Welcome to this, our Aug/Sept issue of the AFIB Report which is devoted to a special case study examining my own medical adventure of the last three months, beginning with a surprising, small stroke on May 10th that lead immediately to a whirlwind investigation ranging from St. David’s Medical Center in Austin Texas, followed by visits on two occasions to Scripps Green Hospital at Torrey Pines in La Jolla California in late June and late July. The big question to answer was: ‘how and why could I have had such an embolic event to begin with and what to do about it’?
The discovery at Scripps that my small stroke was, indeed, strongly connected with a late opening 4mm diameter leak in my previously ligated and initially well-sealed left atrial appendage (LAA) via an initially successful LARIAT procedure last August 2013, elevated this story in significance as the first, to my knowledge, published discussion anywhere of an actual CVA (cerebral vascular accident) associated with a LARIAT leak. There have been at least two other credible anecdotal reports of TIAs associated with discovery of a late opening LARIAT leak I’m aware of, but this is the first such account in print.
I realize not all of our readers will find a direct relevance in LAA isolation, ligation, strokes and leaks, etc., but I trust there will be areas and issues that each of you will find worthwhile in this special case study edition. We will return to our more varied topic format in the October and December issues.
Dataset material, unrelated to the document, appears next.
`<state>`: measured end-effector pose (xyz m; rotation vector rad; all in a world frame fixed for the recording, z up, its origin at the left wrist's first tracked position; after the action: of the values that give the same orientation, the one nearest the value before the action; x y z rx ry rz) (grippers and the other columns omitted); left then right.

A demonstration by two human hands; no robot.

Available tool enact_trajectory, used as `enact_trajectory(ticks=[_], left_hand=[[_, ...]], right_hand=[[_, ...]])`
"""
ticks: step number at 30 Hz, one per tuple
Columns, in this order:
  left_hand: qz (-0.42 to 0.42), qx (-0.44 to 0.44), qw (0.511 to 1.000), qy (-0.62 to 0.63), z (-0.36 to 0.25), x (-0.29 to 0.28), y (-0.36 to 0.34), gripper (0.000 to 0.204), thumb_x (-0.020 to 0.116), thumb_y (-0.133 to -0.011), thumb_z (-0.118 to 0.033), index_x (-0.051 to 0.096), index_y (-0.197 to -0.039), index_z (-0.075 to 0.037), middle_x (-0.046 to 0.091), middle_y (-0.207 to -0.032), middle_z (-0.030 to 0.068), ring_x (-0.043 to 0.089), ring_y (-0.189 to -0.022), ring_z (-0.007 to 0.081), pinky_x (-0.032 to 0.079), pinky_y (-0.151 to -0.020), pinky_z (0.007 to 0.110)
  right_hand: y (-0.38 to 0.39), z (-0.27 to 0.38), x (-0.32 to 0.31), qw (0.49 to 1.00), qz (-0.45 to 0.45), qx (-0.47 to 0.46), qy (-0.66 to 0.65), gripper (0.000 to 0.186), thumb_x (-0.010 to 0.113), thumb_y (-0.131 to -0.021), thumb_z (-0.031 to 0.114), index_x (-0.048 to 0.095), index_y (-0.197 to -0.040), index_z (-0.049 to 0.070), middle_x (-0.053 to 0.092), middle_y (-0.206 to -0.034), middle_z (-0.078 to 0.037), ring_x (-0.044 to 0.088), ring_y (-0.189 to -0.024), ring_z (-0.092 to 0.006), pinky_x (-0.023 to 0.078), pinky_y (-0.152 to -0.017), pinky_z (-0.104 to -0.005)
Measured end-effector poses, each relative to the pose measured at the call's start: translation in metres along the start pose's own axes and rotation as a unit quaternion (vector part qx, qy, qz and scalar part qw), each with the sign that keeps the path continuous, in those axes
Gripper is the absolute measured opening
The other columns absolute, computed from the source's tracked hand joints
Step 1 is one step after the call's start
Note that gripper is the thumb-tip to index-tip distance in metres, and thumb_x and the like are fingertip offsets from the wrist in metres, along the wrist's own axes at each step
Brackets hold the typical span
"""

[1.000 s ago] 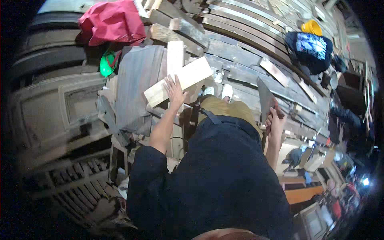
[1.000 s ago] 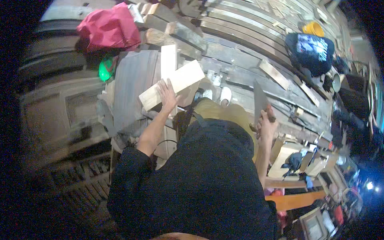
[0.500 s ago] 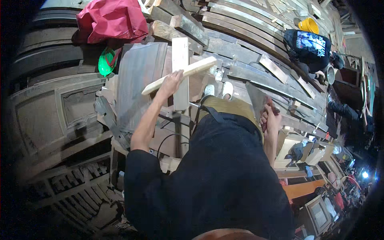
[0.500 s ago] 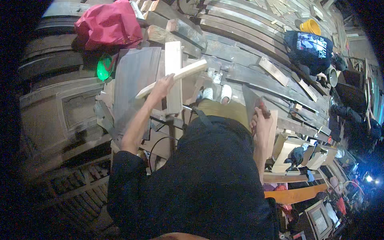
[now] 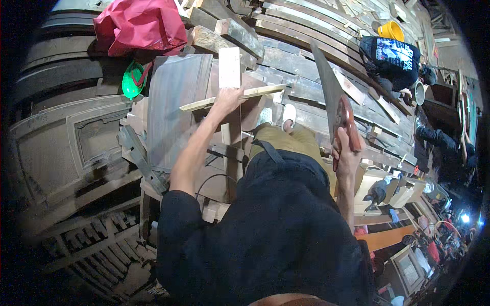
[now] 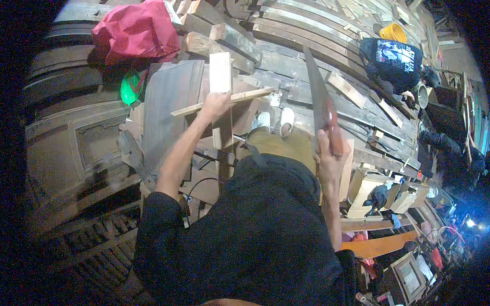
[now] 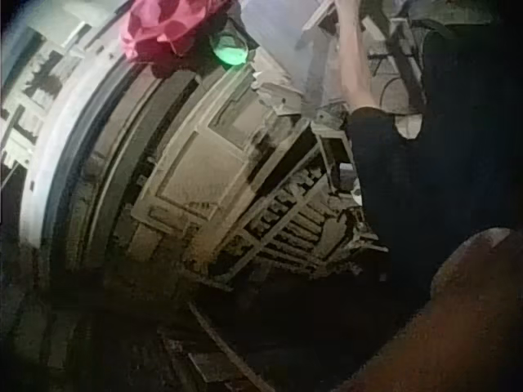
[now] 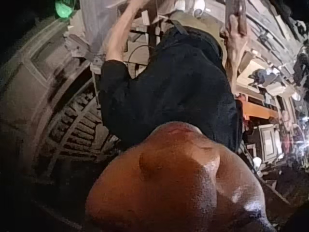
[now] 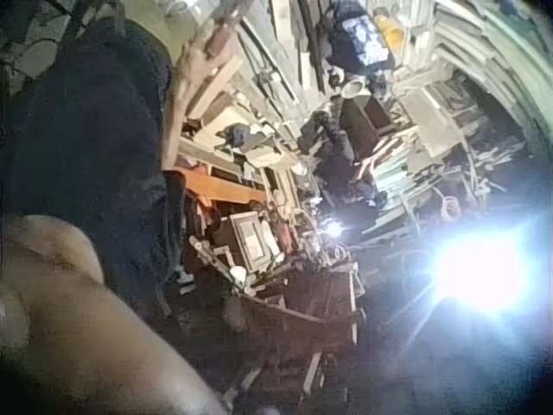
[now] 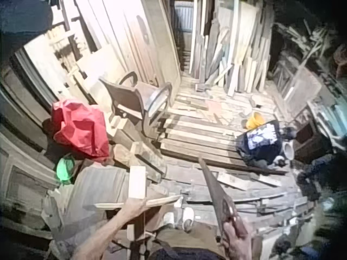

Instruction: The person cuts wooden boards using a hand saw while holding the wood in place by hand.

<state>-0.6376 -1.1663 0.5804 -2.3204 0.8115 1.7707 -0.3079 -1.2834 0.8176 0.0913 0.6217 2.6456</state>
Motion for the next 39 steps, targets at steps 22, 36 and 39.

Left atrial appendage ablation, isolation and closure via occluding devices such as the Watchman and minimally invasive ligation methods such as the LARIAT procedure and Atriclip LAA clamp have been increasing in interest among cardiologist and patients, alike, around the world in recent years. For the most part, these new methods of rendering the LAA much less a major source of stroke risk than it often is for afibbers, have proven reasonably safe in skilled hands, and with increasing evidence of efficacy.
However, as my recent experience detailed in this issue underscores, no cardiac procedure is risk free and as with any new technology such as this, there is always a discovery process with new lessons learned as we gain more experience with these new methods and devices as greater numbers of people over more time clarify the benefits and risks. And yet, by acknowledging such limitations when they arise, experts can take advantage of us ‘early adopters’ and I trust make these procedures even safer going forward.
I hope that my story below will help contribute, in some small way, toward greater understanding and more effective uses of these techniques and technologies to address the LAA. In my book, there is great potential benefit in having an array of effective and safe LAA closure devices, using several different methodologies, to best serve the widest array of patients who can benefit from both structural and electrical isolation of the LAA and/or from eliminating the need for anti-coagulant drugs (OAC). Especially, for those folks who cannot tolerate blood thinners, and for those that required OAC drugs mainly to prevent the huge percentage of AFIB-related strokes that originate within the LAA.
Let’s get to it and I hope you find the story interesting and informative.
Wishing you all good health and lots of NSR!